Trinamool Congress MP Ahmed Hassan Imran in the Rajya Sabha is a ‘frontman’ for Bangladesh’s Jamaat-e-Islami, CPI(M) Central Committee member Gautam Deb has said, reports The Hindu.

News Deskbdnews24.com
Published : 11 May 2014, 02:16 PM
Updated : 11 May 2014, 02:53 PM

Rajya Sabha is upper house of Indian parliament.

Imran had “close association” with many senior Jamaat leaders, the paper quoted Deb as saying at a press conference held the CPI(M)’s North 24 Parganas district headquarters.

Imran, however, denied the allegation, threatening to sue Deb if he was unable to substantiate his claim.

The newspaper said Deb had quoted from a “secret document” that contained allegations appearing in various publications and on websites.

Photo: The Hindu

Former West Bengal Housing Minister Deb claimed Imran was a former president of the Students Islamic Movement in India (SIMI), a banned outfit, and had developed ties with several top-ranking Jamaat leaders in Bangladesh.
“These leaders are Motiur Rahman Nizami, Delwar Hossain Sayedee, Mir Quasem Ali and others,” The Hindu quoted Deb as saying.
Nizami is the present Jamaat chief charged with crimes against humanity during Bangladesh’s 1971 Liberation War.
Sayedee is the senior Jamaat leader and was sentenced to death by the country’s war crimes tribunal in February last year.
Mir Quasem Ali is said to have been third in Al-Badr militia command structure during the 1971 war.

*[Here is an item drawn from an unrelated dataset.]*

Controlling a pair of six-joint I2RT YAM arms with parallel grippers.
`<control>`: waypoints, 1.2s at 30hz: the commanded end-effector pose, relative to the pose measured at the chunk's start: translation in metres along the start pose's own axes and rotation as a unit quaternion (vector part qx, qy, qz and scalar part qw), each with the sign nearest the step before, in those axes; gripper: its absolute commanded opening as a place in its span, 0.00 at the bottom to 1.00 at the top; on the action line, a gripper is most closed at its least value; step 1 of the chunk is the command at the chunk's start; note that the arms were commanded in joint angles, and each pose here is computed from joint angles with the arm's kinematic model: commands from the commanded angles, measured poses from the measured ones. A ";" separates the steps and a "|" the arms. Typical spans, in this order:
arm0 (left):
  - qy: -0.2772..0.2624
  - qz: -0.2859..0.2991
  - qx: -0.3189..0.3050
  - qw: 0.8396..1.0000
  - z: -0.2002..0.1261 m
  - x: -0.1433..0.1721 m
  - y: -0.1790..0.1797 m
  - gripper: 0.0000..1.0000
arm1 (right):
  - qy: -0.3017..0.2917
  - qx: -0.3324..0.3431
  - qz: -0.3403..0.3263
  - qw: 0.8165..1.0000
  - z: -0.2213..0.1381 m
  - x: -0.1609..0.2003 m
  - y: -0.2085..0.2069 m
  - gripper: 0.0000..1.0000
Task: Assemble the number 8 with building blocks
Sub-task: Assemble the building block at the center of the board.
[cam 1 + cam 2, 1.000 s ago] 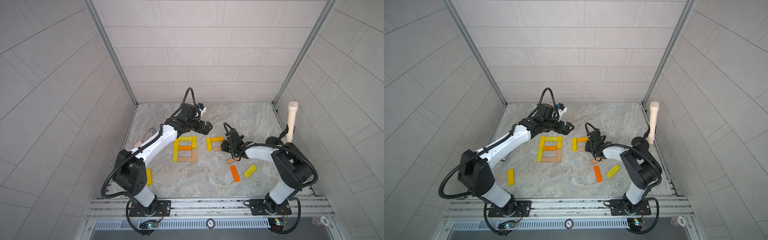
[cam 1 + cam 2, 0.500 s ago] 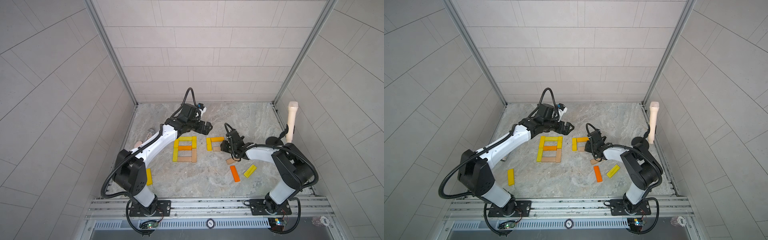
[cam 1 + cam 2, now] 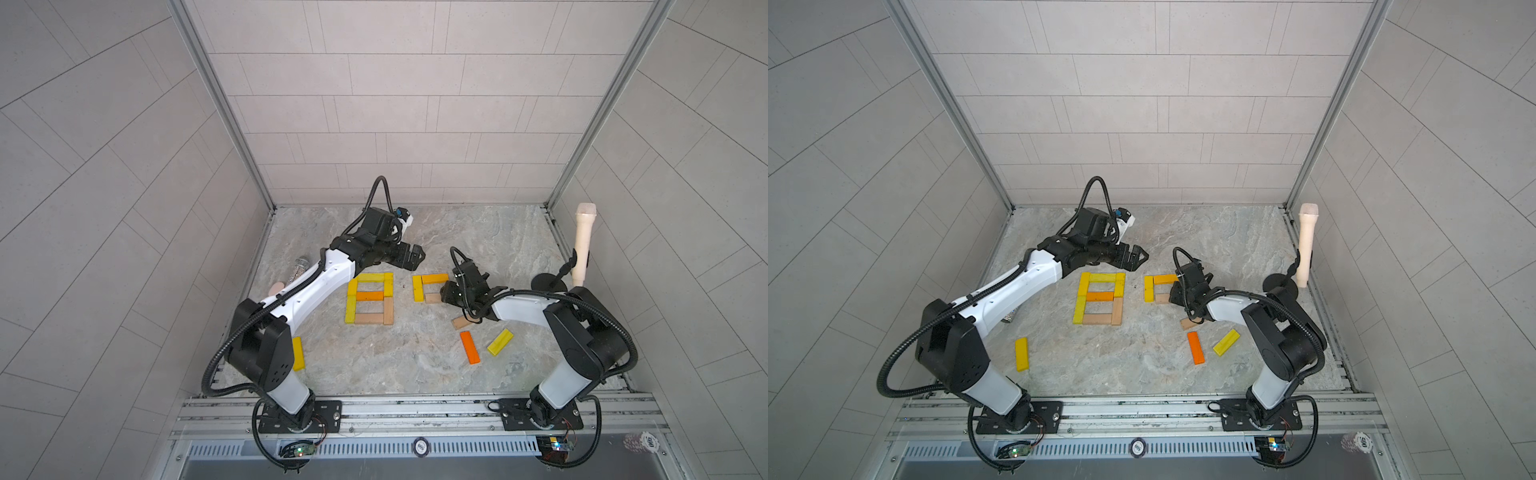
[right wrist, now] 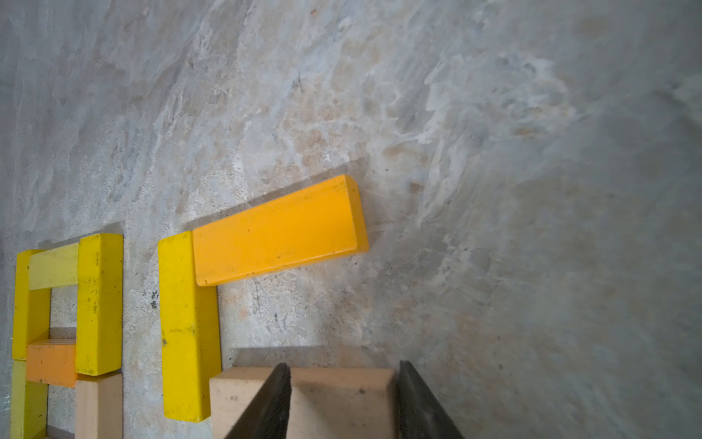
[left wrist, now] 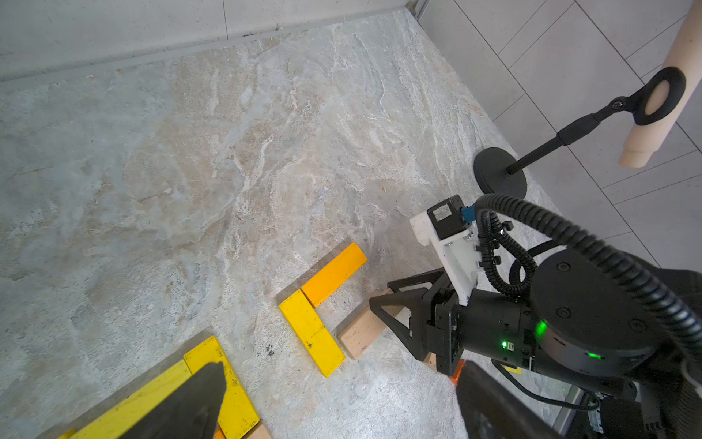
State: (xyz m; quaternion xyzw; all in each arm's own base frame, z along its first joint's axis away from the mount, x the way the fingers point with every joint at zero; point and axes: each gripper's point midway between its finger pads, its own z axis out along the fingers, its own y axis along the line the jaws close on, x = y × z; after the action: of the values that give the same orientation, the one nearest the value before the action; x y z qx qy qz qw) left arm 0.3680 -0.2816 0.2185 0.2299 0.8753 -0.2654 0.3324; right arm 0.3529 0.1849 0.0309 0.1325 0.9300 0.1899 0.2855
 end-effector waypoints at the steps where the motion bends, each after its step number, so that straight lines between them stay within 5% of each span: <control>1: -0.004 0.013 0.001 1.000 -0.001 -0.005 -0.003 1.00 | 0.042 0.027 0.011 0.999 -0.001 0.026 -0.018 0.48; 36: -0.005 0.013 0.001 1.000 -0.002 -0.005 -0.003 1.00 | 0.042 0.017 0.008 0.999 -0.001 0.025 -0.013 0.47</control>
State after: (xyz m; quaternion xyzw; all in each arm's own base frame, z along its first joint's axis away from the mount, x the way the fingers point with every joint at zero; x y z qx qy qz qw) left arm 0.3679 -0.2815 0.2183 0.2301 0.8755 -0.2652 0.3320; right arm 0.3507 0.1884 0.0315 0.1291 0.9296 0.2005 0.2812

He is also one of the top financiers of the Jamaat.
The verdict in his war crimes case is expected any day.
Gautam Deb also claimed that the Trinamool MP had “appropriated” Islamic Bank funds while working as the bank’s Indian counsellor in Jeddah.
He also worked for a ““pro-Jamaat newspaper of Bangladesh in West Bengal”, the former minister said.
According to Deb, Imran had also got a Rs 66 crore loan from the Saradha Group, a ponzi company involved in a massive financial scam that is proving to be a huge embarrassment for the ruling Trinamool Congress in West Bengal.
Imran, however, said he had been in public life for the past 33 years, much the same period when the Left was power in West Bengal, and Deb’s government should have taken action if the allegations being made now were true, The Hindu report said.